Why not every latte leads to a liability claim: the limits of the duty to ensure public safety
A hidden shard of broken glass causes trouble rather than a caffeine buzz – yet the Frankenthal (Pfalz) Regional Court remains level-headed. What business owners really need to check – and where liability ends.
Facts of the case and background
The subsequent claimant visited a bakery branch and ordered a latte macchiato there. Whilst drinking from the serving glass, he allegedly injured his frenulum. In support of his claim, he argued that the glass had a sharp broken edge around the rim, which he had been unable to see because of the milk foam. The bakery employee should therefore not have served him the damaged glass. The claimant sought damages for pain and suffering amounting to EUR 1,500.00 from the bakery operator on the basis of this alleged breach of duty.

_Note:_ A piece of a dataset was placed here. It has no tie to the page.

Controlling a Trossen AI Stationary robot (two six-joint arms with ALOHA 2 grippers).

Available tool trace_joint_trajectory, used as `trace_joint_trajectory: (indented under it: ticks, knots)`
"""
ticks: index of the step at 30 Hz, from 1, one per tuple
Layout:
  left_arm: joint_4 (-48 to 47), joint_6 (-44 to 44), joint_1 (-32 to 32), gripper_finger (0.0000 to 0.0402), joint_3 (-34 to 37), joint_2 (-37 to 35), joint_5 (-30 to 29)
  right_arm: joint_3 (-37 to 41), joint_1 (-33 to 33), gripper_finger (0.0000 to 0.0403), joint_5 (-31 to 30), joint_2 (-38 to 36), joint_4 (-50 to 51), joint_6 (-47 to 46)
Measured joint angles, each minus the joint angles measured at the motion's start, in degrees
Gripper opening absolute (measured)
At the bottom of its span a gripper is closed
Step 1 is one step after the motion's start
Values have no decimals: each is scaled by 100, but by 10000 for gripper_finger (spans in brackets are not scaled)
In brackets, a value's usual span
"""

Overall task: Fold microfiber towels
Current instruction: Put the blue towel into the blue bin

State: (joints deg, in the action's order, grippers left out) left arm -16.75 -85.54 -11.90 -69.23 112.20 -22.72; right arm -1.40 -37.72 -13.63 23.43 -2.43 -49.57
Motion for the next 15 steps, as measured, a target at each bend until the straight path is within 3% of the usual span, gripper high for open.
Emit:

The claim was already unsuccessful at first instance before the Speyer Local Court. In particular, the court was unable to establish that the alleged injury had in fact been caused by the glass. The claimant lodged an appeal against this judgment with the Frankenthal (Pfalz) Regional Court.
Decision of the Frankenthal (Pfalz) Regional Court: No entitlement to compensation for pain and suffering
The Regional Court upheld the decision dismissing the claim and made it clear in its ruling that the bakery could not be held liable for a breach of its duty to ensure public safety. The appeal was subsequently withdrawn by the claimant, meaning that the first-instance decision became final.
The court first set out the general principles governing the duty to ensure public safety: anyone who creates or maintains a source of danger must take such precautions as are necessary and reasonable in the circumstances to prevent harm to third parties. However, the party under this obligation is not required to ensure absolute safety. Particularly in everyday practice, it is not possible to completely avoid all risks. Rather, the decisive factor is an objective standard of care based on what is reasonable and foreseeable.
Against this background, the Regional Court specified the requirements for catering establishments: staff are not required to carry out a comprehensive or ‘technical’ inspection of drinking vessels issued to customers for possible damage. Rather, a visual inspection for visible cracks or sharp edges is sufficient. Any further inspection – such as feeling every single glass – would be unreasonable during normal business operations and is therefore not legally required.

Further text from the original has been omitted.